Przed kilkoma dniami sąd wydał postanowienie dotyczące odmowy wszczęcia śledztwa w sprawie przebywania grupy polityków PiS na Wawelu w kwietniu 2020 r. Politycy znaleźli się tam przy okazji rocznicy smoleńskiej pomimo obowiązywania pandemicznych zakazów zgromadzeń. W spotkaniu uczestniczyli m.in.: Ryszard Terlecki, Beata Szydło, Jadwiga Emilewicz, Andrzej Adamczyk i prezydencki minister Wojciech Kolarski.
Sąd w postanowieniu orzekł, że politycy PiS nie złamali prawa, ponieważ zakazy zgromadzeń są niezgodne z konstytucją. Sędzia Joanna Makarska podała w uzasadnieniu:
Rozporządzenia wprowadzone 30 marca i 10 kwietnia 2020 (jak i kilka kolejnych) niezależnie od oceny ich zasadności łamały zasadę wyrażoną w art. 31 ust. 3 Konstytucji i jako takie nie mogły i nie mogą stanowić podstawy przypisania odpowiedzialności karnej. Wprowadzały one bowiem ograniczenia, formalnie umocowane (…) niemniej jednak z uwagi na ich charakter, tak mocno ingerujący w większość praw i wolności obywatelskich oraz ogólnopolski zasięg, wykraczały poza materię, która może być regulowana w rozporządzeniu. Jest już wiedzą powszechną, że obostrzenia wprowadzone tymi rozporządzeniami nie miały podstawy prawnej, stąd też ich nieprzestrzeganie nie może być z założenia uznane za czyn bezprawny.
Obostrzenia nielegalne także w Irlandii?
Podobna sprawa miała miejsce w październiku zeszłego roku w Irlandii. Linie lotnicze Ryanair zaskarżyły covidowe przepisy ograniczające przeloty międzynarodowe jako niezgodne z prawem i znacznie naruszające prawa linii lotniczej i jej pasażerów. W skardze przeciw irlandzkiemu rządowi linie lotnicze domagały się zniesienia nakazów i zakazów pandemicznych wprowadzony w lipcu 2020 r.
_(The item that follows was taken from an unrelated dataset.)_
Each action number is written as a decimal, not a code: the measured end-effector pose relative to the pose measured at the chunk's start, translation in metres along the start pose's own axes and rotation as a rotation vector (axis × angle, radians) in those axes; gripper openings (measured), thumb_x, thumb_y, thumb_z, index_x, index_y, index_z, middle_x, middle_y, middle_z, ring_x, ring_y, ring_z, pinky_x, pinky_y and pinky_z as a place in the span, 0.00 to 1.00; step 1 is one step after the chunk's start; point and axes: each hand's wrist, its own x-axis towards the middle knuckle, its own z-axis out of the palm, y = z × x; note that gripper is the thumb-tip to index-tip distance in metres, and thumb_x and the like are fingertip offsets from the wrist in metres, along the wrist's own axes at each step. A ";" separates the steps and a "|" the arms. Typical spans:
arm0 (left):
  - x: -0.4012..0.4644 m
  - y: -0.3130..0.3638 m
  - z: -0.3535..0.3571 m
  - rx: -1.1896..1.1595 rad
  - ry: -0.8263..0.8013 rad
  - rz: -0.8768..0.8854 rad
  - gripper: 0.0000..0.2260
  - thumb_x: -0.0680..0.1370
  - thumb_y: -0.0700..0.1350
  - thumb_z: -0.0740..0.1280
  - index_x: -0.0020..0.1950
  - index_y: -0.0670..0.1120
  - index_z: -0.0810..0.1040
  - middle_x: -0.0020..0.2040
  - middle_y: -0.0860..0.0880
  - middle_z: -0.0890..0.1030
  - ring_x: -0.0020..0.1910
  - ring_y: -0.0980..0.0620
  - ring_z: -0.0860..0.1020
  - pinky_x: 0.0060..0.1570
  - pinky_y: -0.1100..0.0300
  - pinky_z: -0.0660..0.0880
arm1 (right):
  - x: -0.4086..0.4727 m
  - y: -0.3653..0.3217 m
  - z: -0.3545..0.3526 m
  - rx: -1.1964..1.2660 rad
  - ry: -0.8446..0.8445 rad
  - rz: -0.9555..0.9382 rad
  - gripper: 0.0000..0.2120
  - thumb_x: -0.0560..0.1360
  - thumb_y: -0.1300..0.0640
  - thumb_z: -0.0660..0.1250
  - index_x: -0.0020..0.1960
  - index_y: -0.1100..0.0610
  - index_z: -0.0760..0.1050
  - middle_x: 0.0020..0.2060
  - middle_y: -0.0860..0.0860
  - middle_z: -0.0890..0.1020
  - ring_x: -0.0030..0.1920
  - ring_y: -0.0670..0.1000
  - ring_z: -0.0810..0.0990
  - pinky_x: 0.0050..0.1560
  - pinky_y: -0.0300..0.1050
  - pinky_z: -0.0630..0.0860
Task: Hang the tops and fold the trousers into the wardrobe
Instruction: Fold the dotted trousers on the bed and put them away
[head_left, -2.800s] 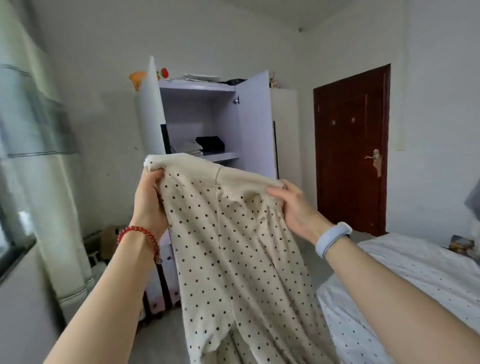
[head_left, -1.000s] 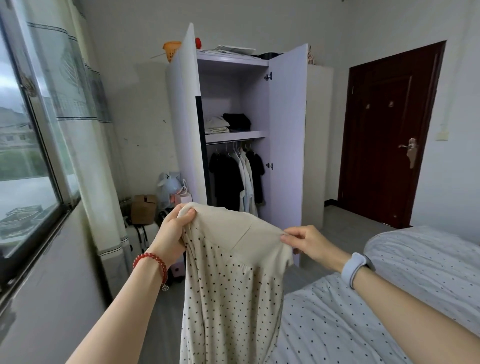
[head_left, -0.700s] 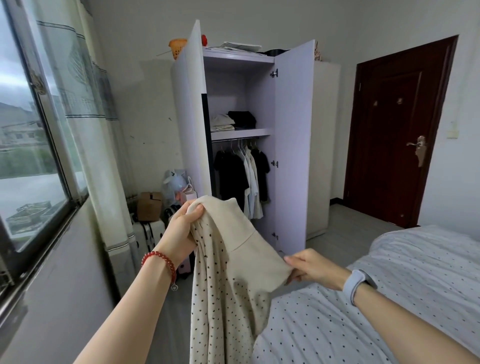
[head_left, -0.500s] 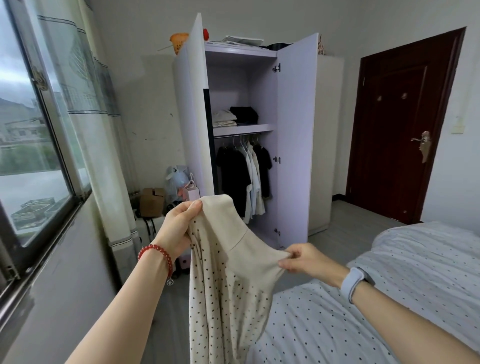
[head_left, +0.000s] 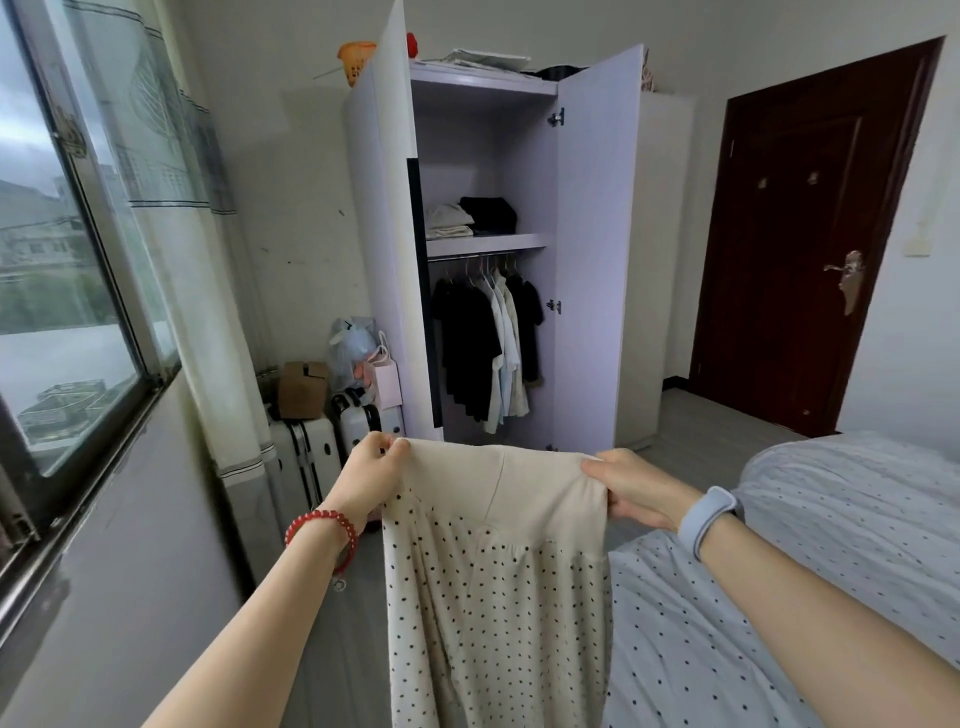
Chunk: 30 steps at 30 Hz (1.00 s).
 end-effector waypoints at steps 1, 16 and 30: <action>-0.002 0.001 0.002 -0.049 -0.027 -0.016 0.11 0.81 0.49 0.56 0.55 0.43 0.71 0.41 0.46 0.73 0.37 0.50 0.72 0.35 0.59 0.70 | -0.002 -0.002 0.003 0.020 0.023 -0.013 0.11 0.79 0.65 0.55 0.39 0.61 0.69 0.35 0.55 0.75 0.35 0.51 0.75 0.34 0.43 0.75; -0.041 0.021 0.041 -0.322 -0.299 0.256 0.06 0.82 0.48 0.56 0.46 0.50 0.67 0.37 0.47 0.71 0.38 0.50 0.67 0.42 0.55 0.69 | -0.029 -0.047 0.048 0.316 -0.070 -0.201 0.07 0.77 0.67 0.61 0.52 0.68 0.76 0.39 0.58 0.80 0.39 0.53 0.81 0.39 0.45 0.82; -0.050 0.027 0.069 -0.466 -0.182 0.223 0.14 0.73 0.35 0.69 0.52 0.45 0.67 0.43 0.44 0.82 0.40 0.48 0.79 0.43 0.51 0.78 | -0.043 -0.069 0.044 -0.030 0.065 -0.230 0.07 0.72 0.63 0.69 0.50 0.63 0.80 0.36 0.48 0.79 0.37 0.40 0.74 0.24 0.21 0.66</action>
Irlandzki sąd w odpowiedzi na skargę Ryanair orzekł, że brak jest podstaw dla zaskarżenia wspomnianych ograniczeń, ponieważ mają one charakter doradczy i nie są obowiązkowe.
Rząd się zabezpiecza?
Czy w sprawach cywilnych dotyczących wypłat odszkodowań przez państwo, sądy też będą podnosić argument, że ograniczenia koronawirusowe były niezgodne z prawem? Czy będą orzekać, że poszkodowany nie musiał ich przestrzegać i w związku z tym odszkodowanie się nie należy? Pożyjemy, zobaczymy.